Karyawan perusahaan farmasi ini mengaku memang tidak mengalami langsung kerusuhan 98. Namun peristiwa kerusuhan yang terjadi saat krisis ekonomi global itu membuatnya trauma.
"Dulu itu memang pengalaman teman ayah saya, pas kerusuhan 98. Dia harus nginep 3-4 hari gitu di tempat kerjaan. Makanya saya takut, orangtua khawatir nanti nggak bisa pulang," ungkap perempuan berambut lurus itu.
Meski mengalami perasaan khawatir serupa Pie, wanita bernama Wati tetap masuk kerja. Teman sekantor Pie ini mengaku kerusuhan 98 masih menghantui. Ia pun cemas akan terjadi kerusuhan saat pengumuman hasil Pilpres oleh Komisi Pemilihan Umum (KPU) pada pukul 16.00 WIB nanti.
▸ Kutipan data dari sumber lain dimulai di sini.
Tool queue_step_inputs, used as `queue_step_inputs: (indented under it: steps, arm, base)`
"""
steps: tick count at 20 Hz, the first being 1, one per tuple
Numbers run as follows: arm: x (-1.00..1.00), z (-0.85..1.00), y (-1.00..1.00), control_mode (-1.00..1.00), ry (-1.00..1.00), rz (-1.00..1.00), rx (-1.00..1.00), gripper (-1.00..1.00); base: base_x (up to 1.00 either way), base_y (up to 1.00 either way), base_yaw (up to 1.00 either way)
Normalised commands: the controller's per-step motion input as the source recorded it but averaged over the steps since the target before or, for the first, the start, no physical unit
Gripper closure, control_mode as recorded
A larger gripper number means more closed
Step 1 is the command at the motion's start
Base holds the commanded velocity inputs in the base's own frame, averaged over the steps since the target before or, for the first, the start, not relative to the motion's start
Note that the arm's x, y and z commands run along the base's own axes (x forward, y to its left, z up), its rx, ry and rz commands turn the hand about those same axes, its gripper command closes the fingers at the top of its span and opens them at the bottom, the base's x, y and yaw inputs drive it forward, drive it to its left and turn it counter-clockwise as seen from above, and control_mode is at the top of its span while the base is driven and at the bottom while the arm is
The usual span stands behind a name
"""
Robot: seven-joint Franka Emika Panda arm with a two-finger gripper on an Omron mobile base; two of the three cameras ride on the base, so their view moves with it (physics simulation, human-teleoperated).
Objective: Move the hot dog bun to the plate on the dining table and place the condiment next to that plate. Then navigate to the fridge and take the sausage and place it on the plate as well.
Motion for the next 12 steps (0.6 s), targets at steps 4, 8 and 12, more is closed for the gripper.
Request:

"Saya tepaksa masuk, karena ada meeting review bulanan sama corporate," ujar manager merchandising itu.
Wati menuturkan, trauma masa lalunya itu dialami saat dirinya masih tinggal di Lombok, Nusa Tenggara Barat (NTB). Ketika itu ia masih remaja dan terpaksa bermigrasi dari kota kelahirannya itu ke tempat saudaranya yang aman bersama orangtua.
"Waktu itu saking takutnya, sampai berebut tiket pesawat. Harga tiket pesawat sampai-sampai dilelang," kenang dia.
Kekhawatiran kedua wanita itu ternyata diperparah dengan adanya imbauan dari tempat ia bekerja, meskipun itu bertujuan positif. Imbauan itu meminta kepada setiap karyawan agar menyiapkan bekal makanan, guna mengantisipasi jika terjadi kerusuhan atau kemungkinan buruk lainnya.
Perusahaan tempat ia bekerja juga mengimbau kepada semua karyawannya, agar tidak melakukan kegiatan terkait Pilpres. Misalnya, larangan agar tidak turut serta merayakan kemenangan pasangan capres, atau berunjuk rasa karena pasangan capres pilihannya kalah.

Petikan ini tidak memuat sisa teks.